# WHAT TO PRODUCE
Repeat exactly the opening lines of the records, ending with the line that contains "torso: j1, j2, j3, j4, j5".

(Dataset records)
______________________________

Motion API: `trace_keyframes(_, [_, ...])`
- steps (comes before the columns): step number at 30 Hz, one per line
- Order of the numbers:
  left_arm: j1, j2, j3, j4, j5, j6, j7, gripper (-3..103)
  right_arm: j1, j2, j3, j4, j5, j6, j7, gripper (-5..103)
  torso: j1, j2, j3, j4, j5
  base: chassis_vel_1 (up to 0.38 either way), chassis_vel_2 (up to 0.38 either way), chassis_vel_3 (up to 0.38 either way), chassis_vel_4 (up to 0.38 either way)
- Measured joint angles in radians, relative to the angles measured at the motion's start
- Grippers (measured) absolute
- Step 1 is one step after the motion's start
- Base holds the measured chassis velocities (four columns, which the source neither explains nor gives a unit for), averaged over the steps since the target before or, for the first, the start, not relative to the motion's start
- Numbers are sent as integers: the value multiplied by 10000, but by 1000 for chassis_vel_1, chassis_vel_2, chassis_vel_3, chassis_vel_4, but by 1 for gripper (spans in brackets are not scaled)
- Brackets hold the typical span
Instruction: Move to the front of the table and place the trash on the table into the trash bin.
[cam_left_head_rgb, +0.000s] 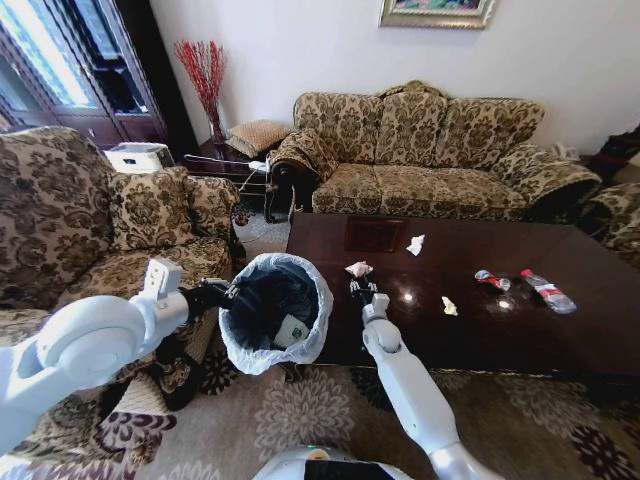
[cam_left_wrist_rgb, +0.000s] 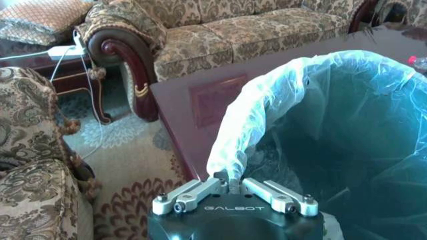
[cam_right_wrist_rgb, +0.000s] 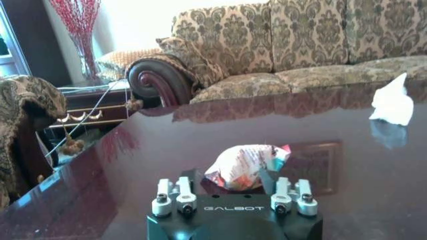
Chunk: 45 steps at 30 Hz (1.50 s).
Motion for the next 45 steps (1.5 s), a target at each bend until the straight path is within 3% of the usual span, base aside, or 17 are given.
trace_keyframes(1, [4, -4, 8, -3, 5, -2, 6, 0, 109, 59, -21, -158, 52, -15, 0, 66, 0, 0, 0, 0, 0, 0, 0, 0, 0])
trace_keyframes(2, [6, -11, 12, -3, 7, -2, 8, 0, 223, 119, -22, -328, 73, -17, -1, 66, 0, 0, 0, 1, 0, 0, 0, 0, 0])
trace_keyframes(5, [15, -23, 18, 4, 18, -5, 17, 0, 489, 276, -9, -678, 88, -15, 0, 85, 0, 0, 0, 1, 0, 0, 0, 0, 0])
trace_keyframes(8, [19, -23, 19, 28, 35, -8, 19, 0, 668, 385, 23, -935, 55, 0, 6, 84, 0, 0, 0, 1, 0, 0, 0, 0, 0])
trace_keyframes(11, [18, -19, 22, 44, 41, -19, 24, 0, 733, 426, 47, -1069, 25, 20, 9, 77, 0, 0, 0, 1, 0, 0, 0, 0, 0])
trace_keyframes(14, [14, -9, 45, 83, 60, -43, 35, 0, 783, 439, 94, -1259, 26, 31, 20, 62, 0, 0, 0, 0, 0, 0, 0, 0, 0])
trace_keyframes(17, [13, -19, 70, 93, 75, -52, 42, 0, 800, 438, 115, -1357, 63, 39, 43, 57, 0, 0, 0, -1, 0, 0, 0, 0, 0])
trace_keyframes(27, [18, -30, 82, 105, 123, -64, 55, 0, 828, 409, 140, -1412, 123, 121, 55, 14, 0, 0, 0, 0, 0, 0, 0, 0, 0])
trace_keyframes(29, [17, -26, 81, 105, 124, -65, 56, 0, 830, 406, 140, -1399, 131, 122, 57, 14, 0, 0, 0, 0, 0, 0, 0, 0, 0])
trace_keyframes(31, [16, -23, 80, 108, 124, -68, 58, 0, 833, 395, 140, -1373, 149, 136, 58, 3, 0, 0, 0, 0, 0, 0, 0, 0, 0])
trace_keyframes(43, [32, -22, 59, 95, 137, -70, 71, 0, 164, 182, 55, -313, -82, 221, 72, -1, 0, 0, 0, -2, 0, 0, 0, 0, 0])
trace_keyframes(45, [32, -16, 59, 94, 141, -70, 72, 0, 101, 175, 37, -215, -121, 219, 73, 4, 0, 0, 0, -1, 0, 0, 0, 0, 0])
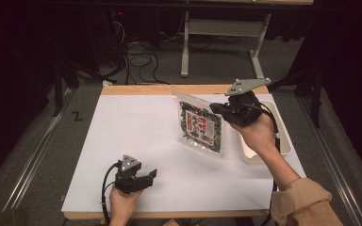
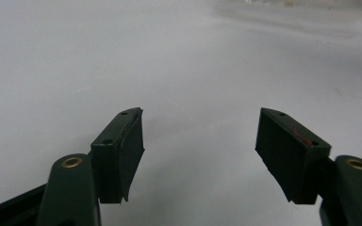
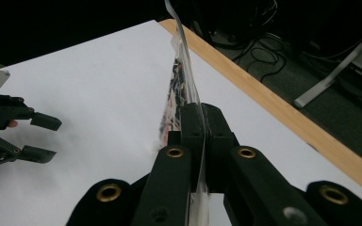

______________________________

# EXERCISE RESPONSE
Motion API: `trace_keyframes(_, [_, ...])`
- steps (comes before the columns): step number at 30 Hz, one per line
- Order of the numbers:
  left_arm: j1, j2, j3, j4, j5, j6, j7, gripper (-3..103)
  right_arm: j1, j2, j3, j4, j5, j6, j7, gripper (-5..103)
  torso: j1, j2, j3, j4, j5

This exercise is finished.